Prens çaresiz içine gömmüş acılarını, gözyaşlarını zehir gibi akıtmış yüreğine, günlerce, geceler boyu ağlamış prensesinin yokluğunda. Aradan günler geçmiş prens çok bunalmış prensesinin yokluğu onu kahretmiş. Bir gün kırlara çıkmış prens tepe bayır dolaşmaya başlamış, prensesini görememek, onun güzel sesini duyamamak hayata küstürmüş nefes alamaz olmuş prens. bir dağın yamacında papatyaların olduğu yerden geçerken, bir papatya seslenmiş prensim prensim diyerek ağlamaklı, prens ne görsün bütün papatyalar başlarını öne eğmiş ağlıyorlar. Ne oldu size böyle sevdiğim papatyalarım demiş prens. İçlerinden bir tanesi prensesimiz çok üzgün, her gün ağlıyor bizim yanımıza da gelmiyor ne olur prensim, onun yüzünü güldür, yüreğini sevginle doldur ki! yine aramıza gelsin, prensesimiz mutlu olursa bizde mutlu oluruz, ne olur onun kahve koyusu gözlerinden yaş akmasın, o güzel gözlerden mutluluk ışıkları saçılsın demiş papatya. İşte o an, prensin kömür karası çocuk gözlerinden yaşlar süzülmüş, size söz veriyorum, prensesinizi bir daha üzmeyeceğim, onu başıma taç, yüreğime sultan yapacağım demiş prens. Papatyaların arasına eğilerek, tek tek silmiş gözyaşlarını ve hepsinin yaprağından öpmüş okşamış papatyaların.
Size prensesinizi geri getireceğim söz veriyorum, yine eskisi gibi mutlu olacaksınız, başınız dik, gözleriniz yine ışık saçacak eskisi gibi demiş prens. Prensesiniz benim helalim, benim kadınım o benim yüreğimin tek sahibi, onu tanıdığımdan beri, kimse dokunmadı yüreğime, kimse tenime değmedi, benim sol yanımda sadece papatyam var demiş prens. Şimdi kaldırın başlarınızı, size böyle üzgün durmak yakışmıyor siz asil papatyasınız, artık gözlerinizden mutluluk ışıkları saçılsın demiş prens. Papatyalar hep birlikte kaldırmışlar başlarını, gözleri bir başka ışıldamış, biz seni çok seviyoruz prensimiz, sakın prensesimizi bir daha üzme demişler. Prens yaşadığı acılarla daha bir olgunlaşmış artık. Prensese olan sevgisini yüreğinde saklayacağına, onu ömrünün sonuna kadar bekleyeceğine söz vermiş papatyalara. Ben sizi ve prensesinizi çok seviyorum, siz olmazsanız bende yaşayamam ölürüm demiş prens. Prens papatyalar ile vedalaşıp ayrılmış kırlardan, artık prensesi ne zaman görmek isterse, ne zaman sesini duymak isteyip ararsa o zaman görecek, konuşacakmış papatyasıyla söz vermiş ona.

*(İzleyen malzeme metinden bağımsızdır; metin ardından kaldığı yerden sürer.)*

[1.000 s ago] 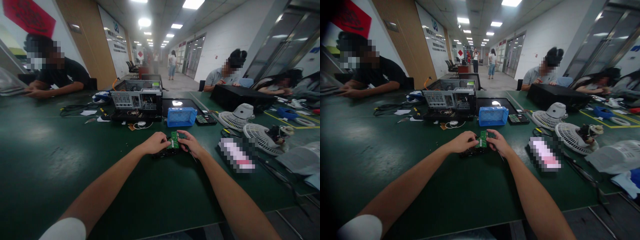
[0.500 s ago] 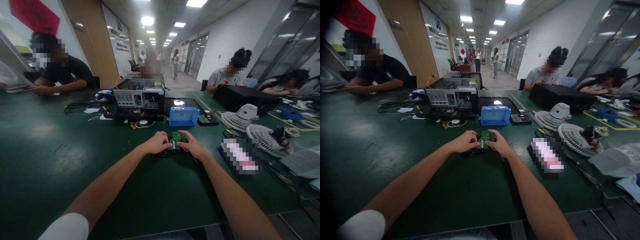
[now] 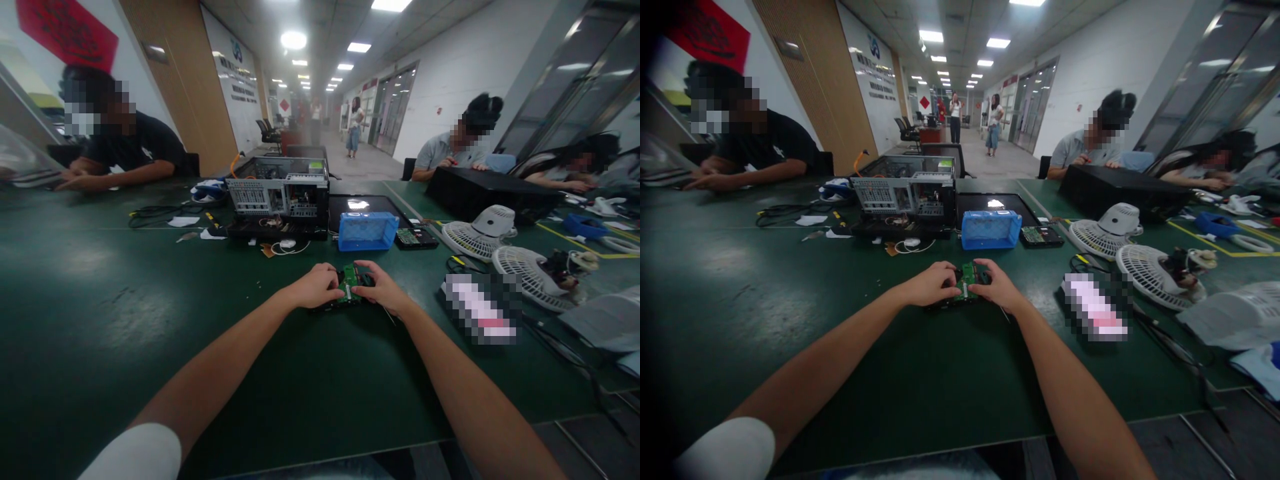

Yaşadıkları acılar onları bir başka olgunlaştırmış, yüreklerindeki sevda bir başka büyümüş, prens bir gün sormuş prensesine sevdam buralardan gidecek misin yoksa kalacak mısın diye, prenses gitmek istemiyorum ama demiş. Gitme prensesim demiş prens, benimle kal, yüreğime sultan helalim eşim ol demiş prens, hele bekle şimdi bir şey diyemem prensim, sabret sabret ki her şey güzel olsun demiş prenses. Artık prens daha bir dikkat eder olmuş gitmiyormuş artık prensesin olduğu kırlara biliyormuş ki! en ufak bir söz prensesinin üzülmesine sebep olurmuş. Rabbim utandırmasın sevdiğim, ben seni yüreğimde de sevmesini bilirim demiş ve vedalaşıp ayrılmışlar kırlardan prenses ve prens.